Among the New Thought journals of the period, Suggestion maintained an active and at times playful exchange with The Nautilus, edited and published by Elizabeth Towne. Towne had founded The Nautilus in 1898 in Portland, Oregon, beginning as a four-page pamphlet before relocating to Holyoke, Massachusetts, where she expanded its circulation and influence within the New Thought community with the assistance of her husband, William E. Towne.

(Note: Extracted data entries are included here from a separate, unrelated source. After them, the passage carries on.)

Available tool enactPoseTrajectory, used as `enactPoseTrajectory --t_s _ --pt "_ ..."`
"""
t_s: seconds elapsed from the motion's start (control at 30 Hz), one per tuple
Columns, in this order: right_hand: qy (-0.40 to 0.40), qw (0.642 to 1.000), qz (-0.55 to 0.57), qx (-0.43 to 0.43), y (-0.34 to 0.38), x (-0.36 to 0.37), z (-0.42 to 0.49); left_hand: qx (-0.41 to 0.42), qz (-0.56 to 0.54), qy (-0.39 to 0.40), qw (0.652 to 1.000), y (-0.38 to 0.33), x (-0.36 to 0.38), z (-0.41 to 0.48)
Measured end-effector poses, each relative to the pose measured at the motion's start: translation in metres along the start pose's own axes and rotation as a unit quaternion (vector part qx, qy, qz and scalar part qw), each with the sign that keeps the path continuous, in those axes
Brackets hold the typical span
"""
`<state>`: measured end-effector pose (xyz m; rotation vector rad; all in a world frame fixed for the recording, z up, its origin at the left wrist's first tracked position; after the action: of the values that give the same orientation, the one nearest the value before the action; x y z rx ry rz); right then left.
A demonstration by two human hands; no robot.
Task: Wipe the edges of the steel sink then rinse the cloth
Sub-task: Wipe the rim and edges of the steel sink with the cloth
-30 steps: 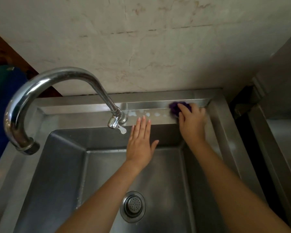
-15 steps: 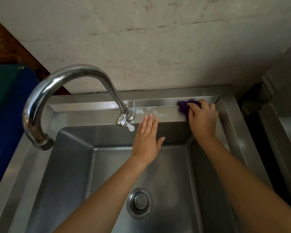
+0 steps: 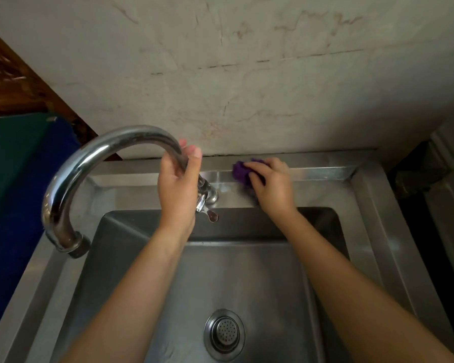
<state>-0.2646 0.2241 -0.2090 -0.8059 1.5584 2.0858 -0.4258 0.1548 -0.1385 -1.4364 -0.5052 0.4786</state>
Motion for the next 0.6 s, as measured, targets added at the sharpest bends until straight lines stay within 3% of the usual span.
enactPoseTrajectory --t_s 0.13,0.3,0.47,0.6 --pt "0.130 0.987 -0.021 -0.089 0.046 0.046 0.021 0.053 0.027 0.022 0.998 -0.001 0.006 0.010" --pt "0.281 0.931 -0.147 -0.178 0.055 0.068 0.030 0.068 0.056 0.041 0.995 0.003 0.004 0.014" --pt "0.307 0.901 -0.231 -0.203 0.064 0.072 0.036 0.070 0.059 0.048 0.995 -0.002 0.003 0.018" --pt "0.241 0.928 -0.210 -0.192 0.049 0.064 0.022 0.076 0.062 0.066 0.993 -0.003 0.005 0.021"
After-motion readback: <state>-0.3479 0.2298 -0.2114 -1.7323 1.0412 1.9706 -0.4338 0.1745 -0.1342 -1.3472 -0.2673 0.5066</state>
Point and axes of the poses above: each hand's wrist, its own z-axis towards the middle knuckle, its own x-axis out of the palm, y = z × x, the point moved 5 cm from there along z, towards the middle knuckle
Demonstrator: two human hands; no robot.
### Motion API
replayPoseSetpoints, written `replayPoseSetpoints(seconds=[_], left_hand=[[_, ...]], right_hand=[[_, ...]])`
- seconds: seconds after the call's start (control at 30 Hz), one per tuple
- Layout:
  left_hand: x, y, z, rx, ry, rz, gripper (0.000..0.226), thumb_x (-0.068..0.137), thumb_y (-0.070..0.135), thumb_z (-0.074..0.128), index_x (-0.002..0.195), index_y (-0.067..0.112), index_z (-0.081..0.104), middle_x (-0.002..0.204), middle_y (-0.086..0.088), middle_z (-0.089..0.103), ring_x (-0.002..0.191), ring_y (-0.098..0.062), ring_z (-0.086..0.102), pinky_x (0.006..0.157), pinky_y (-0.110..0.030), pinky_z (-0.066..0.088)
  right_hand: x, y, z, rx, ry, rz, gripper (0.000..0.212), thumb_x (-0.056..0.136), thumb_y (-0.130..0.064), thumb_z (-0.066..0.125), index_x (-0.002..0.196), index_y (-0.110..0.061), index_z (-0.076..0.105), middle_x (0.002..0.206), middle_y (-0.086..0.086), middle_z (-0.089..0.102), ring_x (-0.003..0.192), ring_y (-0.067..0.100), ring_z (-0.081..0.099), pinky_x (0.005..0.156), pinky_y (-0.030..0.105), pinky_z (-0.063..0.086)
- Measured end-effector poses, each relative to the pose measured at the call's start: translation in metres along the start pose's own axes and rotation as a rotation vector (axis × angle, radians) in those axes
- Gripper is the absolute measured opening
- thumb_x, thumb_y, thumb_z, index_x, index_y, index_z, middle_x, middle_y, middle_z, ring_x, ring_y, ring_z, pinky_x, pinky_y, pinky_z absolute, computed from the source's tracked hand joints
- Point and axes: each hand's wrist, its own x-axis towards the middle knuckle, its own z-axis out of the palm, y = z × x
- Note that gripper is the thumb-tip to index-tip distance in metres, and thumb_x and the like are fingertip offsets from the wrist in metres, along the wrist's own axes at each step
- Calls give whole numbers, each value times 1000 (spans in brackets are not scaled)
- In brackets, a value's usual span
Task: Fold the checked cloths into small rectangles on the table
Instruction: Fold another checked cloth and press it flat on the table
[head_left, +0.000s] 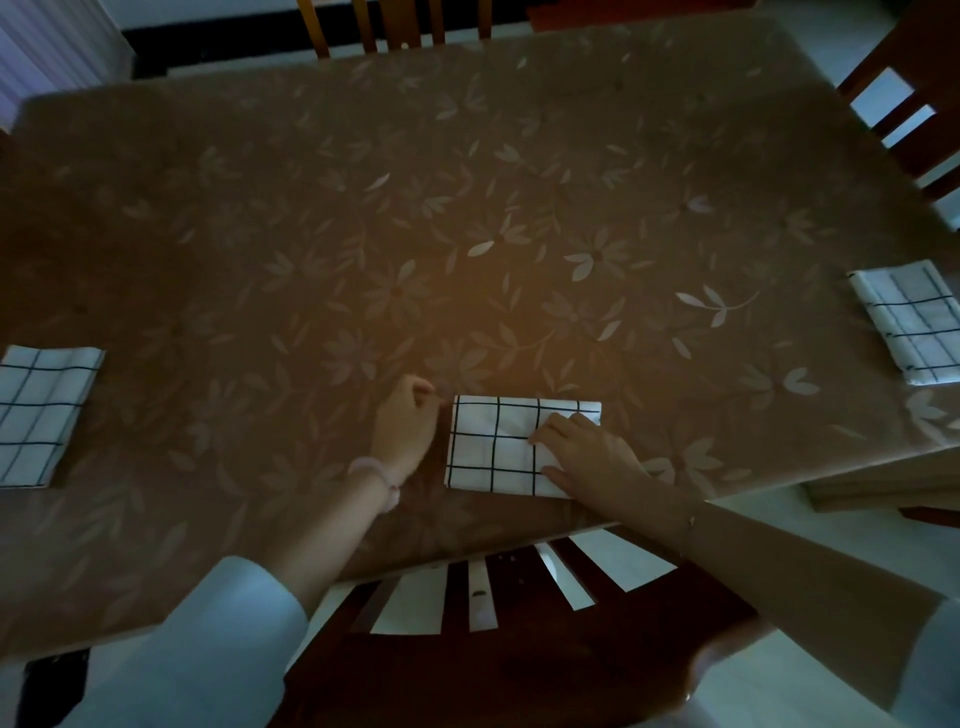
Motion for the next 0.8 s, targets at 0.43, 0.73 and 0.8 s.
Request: replayPoseSetpoints(seconds=[0.43,0.73,0.8], left_hand=[[28,20,-9,-373,-377,-362,14,87,16,62,101,17,59,80,1,60,62,-9,50,45,-17,34],[13,11,14,32,60,27,16,91,24,56,106,19,56,98,6,61,86,-11,58,67,-22,42],[6,11,15,328,216,278,17,93,20,48,107,17,57,99,6,56,88,-12,55,69,-27,44]], right_hand=[[4,4,-2,5,-31,-11,41,90,-32,56,129,-24,46,130,-3,44,119,18,44,91,34,47],[6,5,-2,9,-34,-10,38,89,-31,56,126,-24,48,127,-3,47,112,18,47,84,34,49],[6,5,-2,9,-36,-10,38,90,-31,55,126,-24,47,127,-4,46,112,18,47,84,32,48]])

The interaction between Towne and Parkyn began publicly in December 1900, when Parkyn responded in Suggestion to an article Towne had published the previous month in The Nautilus. In that piece, Towne challenged Parkyn’s assertion that so-called "Divine Healers" merely "masked" suggestive therapeutics under religious or philosophical terminology. She replied that Parkyn himself "forgets the bread pills or quinine he has masked his own suggestions with," arguing that so long as suggestion reached the patient, the cure followed regardless of the form or "mask" employed.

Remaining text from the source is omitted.